The reason I’ve been thinking about Hoare’s Dictum is the ideal computer program would run instantaneously using no resources and do everything. Premature optimization is frequently discussed only in terms of execution time or resource allocation, but if I attempt to create a general model for collaborative filtering before I really understand the field I am optimizing the axis of flexibility before I really have the conceptual background to do so.
I’m a programmer. The way I get a conceptual background in something is to write a program.
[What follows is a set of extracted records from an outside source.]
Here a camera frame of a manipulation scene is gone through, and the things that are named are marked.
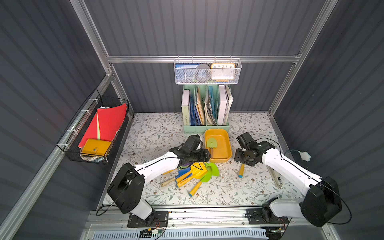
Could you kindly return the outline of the light green trowel wooden handle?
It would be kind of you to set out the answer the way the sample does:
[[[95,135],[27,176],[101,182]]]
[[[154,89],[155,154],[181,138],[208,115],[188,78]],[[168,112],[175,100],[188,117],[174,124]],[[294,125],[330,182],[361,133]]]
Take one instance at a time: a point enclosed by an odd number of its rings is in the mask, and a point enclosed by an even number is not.
[[[206,147],[210,152],[211,159],[214,158],[214,149],[217,148],[217,140],[215,138],[209,138],[206,142]]]

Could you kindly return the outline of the bright green shovel yellow handle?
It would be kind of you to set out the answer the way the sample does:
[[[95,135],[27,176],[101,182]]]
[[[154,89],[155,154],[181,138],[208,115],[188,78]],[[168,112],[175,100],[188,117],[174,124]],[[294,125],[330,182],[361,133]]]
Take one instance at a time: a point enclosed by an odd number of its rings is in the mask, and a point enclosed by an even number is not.
[[[211,168],[212,176],[218,177],[220,175],[219,168],[214,163],[207,163],[207,167]]]

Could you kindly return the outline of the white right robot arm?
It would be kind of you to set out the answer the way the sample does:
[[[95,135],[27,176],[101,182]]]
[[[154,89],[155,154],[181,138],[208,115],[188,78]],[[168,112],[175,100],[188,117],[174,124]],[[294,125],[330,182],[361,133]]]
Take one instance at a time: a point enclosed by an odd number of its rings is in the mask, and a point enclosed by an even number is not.
[[[265,220],[303,218],[316,227],[322,227],[342,211],[342,198],[334,179],[322,178],[299,166],[284,156],[268,139],[259,142],[248,132],[236,139],[240,145],[235,154],[236,162],[251,167],[262,163],[272,168],[292,183],[303,196],[293,200],[268,200],[262,210]]]

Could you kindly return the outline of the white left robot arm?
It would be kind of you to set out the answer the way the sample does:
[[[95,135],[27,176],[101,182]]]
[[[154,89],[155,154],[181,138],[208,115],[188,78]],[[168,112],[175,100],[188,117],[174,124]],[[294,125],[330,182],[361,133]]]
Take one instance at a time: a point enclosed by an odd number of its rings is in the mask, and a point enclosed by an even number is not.
[[[154,209],[142,197],[144,187],[160,175],[173,171],[186,164],[188,176],[200,177],[207,172],[205,163],[211,159],[211,153],[203,146],[198,135],[190,135],[186,142],[169,149],[162,156],[141,165],[124,164],[110,183],[107,194],[123,214],[133,214],[146,220]]]

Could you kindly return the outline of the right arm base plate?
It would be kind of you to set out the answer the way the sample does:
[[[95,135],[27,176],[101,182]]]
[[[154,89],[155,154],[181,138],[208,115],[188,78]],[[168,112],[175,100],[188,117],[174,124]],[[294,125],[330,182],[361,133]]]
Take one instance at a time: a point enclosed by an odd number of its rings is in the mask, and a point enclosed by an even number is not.
[[[245,217],[249,221],[250,225],[261,225],[261,224],[287,225],[289,223],[289,218],[276,217],[270,210],[263,209],[263,208],[246,209]]]

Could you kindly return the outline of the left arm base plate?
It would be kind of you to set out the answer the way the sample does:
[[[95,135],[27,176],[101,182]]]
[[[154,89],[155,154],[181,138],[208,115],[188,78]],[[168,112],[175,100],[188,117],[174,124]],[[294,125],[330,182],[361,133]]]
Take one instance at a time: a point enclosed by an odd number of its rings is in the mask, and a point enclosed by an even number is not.
[[[165,228],[168,226],[169,212],[154,211],[146,219],[142,220],[136,215],[130,214],[128,228]]]
I’m not going to say I’m going to write a throwaway program (since people debate that most throwaway programs aren’t [thrown away]), but secretly that’s what I want.
Because I’m not shooting for a general framework and rather a specific program for the purpose of learning, it allows me to make a specific demonstrable goal which is much more manageable from a research perspective. So, what is a good program for a collaborative filter?
I figure a good choice would be something that is already being done by Project Aura so that we can compare their text mining techniques with a collaborative filter. So, what is Project Aura doing? Here’s what I know of from my month (has it been a month?!?) here:
- Document Similarity Based Recommendations:
- Tagomendations — Finding artists that are similar to each other based on the tags provided by last.fm. The tags are “cleaned” prior to clustering so that distinctive tags will be more influential.
- User-Based Recommendations — Instead of using the tags as the criteria for determining if artists are similar, use the listeners who enjoy a particular artist.
- Aardvark — Generating blog recommendations based a RSS feed of entries. The RSS feed is generally generated from Google Reader‘s shared items.
- GUI Visualizations — Populating 3D interfaces with similarities of both blogs and music using dimensionality reductions and color and size to represent some of the characteristics.
It seems like a good initial project is simply take a last.fm user profile and recommend an artist to them based on the tag space. Been done before, but that’s fine for a learning project.